#### [Supplied data]

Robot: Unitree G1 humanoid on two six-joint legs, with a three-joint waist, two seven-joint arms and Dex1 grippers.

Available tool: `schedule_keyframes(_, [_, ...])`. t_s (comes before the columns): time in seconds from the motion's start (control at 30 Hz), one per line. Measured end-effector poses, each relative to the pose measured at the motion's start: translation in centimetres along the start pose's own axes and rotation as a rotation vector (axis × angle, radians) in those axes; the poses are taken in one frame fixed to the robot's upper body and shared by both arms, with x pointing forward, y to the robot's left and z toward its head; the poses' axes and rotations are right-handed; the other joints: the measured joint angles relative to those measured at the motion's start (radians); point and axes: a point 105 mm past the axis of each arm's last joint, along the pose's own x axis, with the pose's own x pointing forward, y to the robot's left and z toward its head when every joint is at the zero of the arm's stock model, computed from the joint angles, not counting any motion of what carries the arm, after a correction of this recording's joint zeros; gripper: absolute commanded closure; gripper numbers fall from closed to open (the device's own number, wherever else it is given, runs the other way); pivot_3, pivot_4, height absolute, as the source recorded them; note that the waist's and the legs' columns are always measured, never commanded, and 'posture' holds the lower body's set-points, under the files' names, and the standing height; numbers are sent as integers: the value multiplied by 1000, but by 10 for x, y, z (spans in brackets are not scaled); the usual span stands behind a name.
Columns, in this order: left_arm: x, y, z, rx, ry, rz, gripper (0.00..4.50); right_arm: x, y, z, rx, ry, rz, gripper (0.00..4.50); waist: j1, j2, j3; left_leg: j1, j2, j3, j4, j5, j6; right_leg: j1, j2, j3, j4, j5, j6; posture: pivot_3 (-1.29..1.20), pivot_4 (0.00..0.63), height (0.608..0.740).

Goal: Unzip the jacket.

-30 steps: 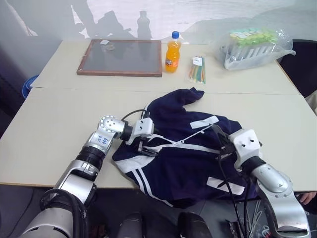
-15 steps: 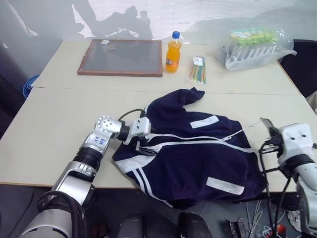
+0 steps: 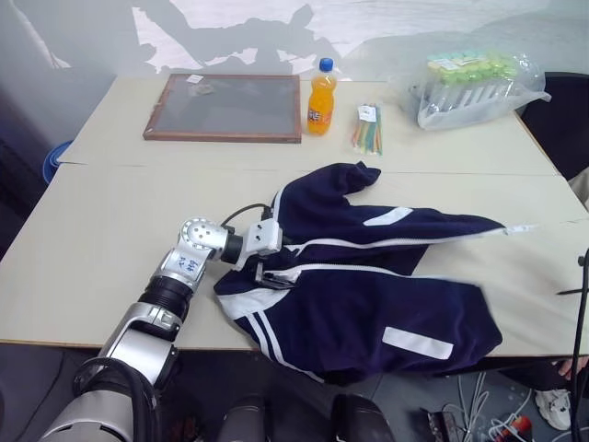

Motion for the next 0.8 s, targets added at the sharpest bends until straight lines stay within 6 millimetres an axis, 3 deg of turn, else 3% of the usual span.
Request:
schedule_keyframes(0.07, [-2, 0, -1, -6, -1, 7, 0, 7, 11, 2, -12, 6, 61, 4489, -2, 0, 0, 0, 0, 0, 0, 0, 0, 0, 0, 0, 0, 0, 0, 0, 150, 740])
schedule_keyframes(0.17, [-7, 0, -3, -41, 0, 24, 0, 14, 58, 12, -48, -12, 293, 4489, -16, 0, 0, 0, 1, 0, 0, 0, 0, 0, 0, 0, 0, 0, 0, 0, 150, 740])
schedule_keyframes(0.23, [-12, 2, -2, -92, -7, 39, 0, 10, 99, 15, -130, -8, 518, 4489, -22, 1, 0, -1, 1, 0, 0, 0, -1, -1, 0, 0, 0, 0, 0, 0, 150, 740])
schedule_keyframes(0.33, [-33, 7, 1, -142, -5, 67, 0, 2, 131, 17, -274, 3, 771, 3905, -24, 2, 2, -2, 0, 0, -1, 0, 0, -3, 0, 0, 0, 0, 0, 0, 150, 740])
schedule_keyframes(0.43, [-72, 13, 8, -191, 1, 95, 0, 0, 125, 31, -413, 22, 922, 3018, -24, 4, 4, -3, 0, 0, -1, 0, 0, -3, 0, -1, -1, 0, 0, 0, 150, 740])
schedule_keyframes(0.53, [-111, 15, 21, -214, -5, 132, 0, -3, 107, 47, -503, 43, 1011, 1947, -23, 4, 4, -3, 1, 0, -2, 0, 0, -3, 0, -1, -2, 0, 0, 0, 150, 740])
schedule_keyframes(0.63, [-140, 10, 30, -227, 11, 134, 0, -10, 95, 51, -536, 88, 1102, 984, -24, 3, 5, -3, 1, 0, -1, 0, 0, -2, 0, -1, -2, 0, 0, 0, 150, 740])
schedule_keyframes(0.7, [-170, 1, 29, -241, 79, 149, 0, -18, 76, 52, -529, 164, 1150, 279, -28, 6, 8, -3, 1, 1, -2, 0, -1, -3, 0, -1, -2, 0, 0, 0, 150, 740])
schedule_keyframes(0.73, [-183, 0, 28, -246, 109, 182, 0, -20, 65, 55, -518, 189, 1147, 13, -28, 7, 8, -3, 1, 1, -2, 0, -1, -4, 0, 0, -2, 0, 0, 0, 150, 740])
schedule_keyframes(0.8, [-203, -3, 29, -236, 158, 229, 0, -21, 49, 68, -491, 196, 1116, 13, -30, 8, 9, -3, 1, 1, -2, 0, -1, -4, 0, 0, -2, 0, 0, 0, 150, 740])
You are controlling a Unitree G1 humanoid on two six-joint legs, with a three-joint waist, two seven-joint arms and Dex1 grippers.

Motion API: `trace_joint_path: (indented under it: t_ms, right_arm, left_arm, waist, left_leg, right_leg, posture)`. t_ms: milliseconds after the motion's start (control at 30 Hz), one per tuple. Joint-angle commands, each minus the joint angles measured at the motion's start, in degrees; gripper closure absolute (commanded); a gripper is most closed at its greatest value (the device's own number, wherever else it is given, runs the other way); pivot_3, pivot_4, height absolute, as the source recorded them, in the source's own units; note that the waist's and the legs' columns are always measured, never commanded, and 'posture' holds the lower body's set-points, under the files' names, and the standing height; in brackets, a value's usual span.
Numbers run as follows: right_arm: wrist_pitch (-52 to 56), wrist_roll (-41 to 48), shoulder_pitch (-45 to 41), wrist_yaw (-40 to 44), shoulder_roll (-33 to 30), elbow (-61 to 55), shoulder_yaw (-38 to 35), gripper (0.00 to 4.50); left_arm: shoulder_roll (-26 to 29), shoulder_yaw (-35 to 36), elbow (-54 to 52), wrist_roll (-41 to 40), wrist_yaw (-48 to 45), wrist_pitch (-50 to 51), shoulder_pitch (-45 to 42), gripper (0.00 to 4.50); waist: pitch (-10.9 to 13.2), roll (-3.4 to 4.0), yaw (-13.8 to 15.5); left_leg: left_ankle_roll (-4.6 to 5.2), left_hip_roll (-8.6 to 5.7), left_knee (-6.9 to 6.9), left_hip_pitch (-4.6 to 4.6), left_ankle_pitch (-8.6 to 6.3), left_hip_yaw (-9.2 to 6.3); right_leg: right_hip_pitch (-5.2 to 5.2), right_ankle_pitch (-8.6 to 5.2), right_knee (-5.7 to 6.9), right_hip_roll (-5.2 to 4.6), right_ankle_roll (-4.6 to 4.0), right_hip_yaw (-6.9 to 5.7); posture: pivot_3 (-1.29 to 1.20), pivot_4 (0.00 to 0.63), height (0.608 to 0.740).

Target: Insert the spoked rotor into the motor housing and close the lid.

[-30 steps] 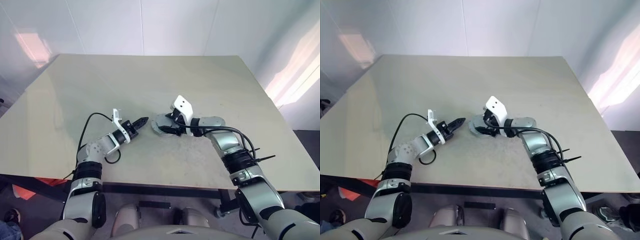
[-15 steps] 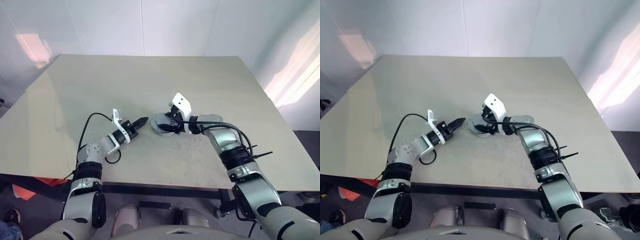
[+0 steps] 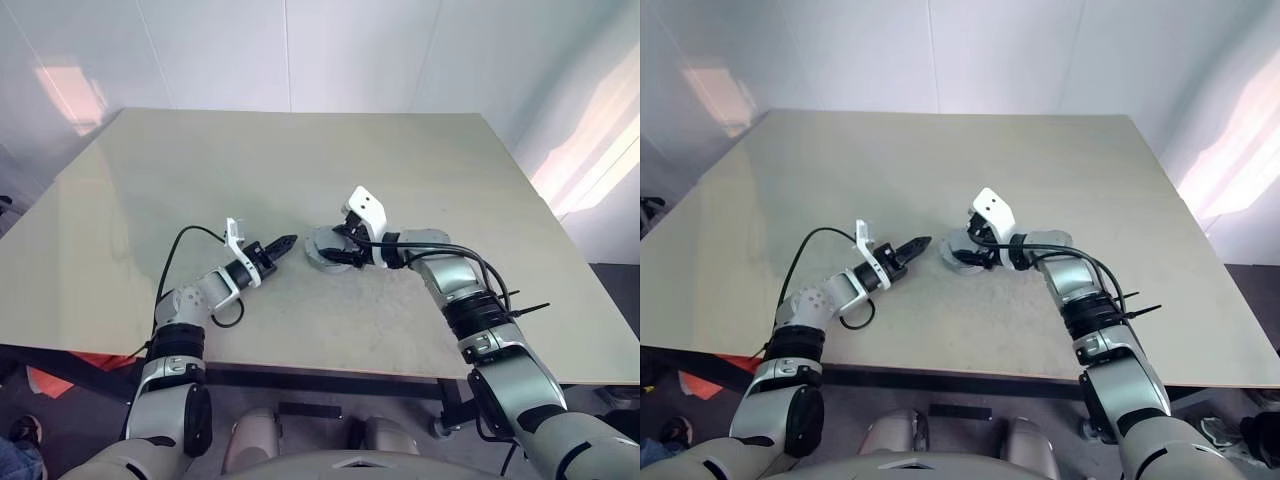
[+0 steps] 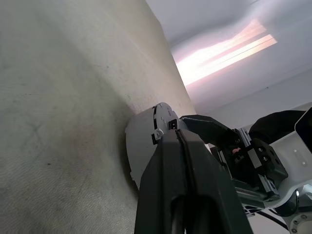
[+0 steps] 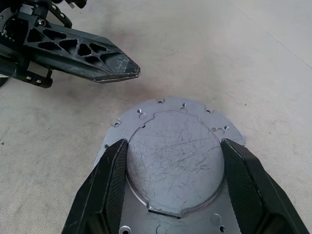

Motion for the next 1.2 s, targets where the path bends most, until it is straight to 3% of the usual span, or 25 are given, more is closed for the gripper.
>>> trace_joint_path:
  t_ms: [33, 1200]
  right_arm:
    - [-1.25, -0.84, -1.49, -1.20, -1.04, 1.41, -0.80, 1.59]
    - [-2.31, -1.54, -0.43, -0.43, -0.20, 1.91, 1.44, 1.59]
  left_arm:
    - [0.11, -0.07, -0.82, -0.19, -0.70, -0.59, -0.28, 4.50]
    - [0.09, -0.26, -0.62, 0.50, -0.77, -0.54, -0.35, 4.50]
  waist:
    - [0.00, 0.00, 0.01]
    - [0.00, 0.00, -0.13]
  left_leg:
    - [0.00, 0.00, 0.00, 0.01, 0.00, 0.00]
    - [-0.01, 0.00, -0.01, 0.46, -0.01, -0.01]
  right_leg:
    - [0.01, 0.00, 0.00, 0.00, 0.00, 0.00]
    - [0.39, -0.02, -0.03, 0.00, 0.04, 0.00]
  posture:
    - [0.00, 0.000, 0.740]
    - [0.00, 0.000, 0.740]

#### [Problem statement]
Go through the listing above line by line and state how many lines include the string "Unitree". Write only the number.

#### [Exercise output]
2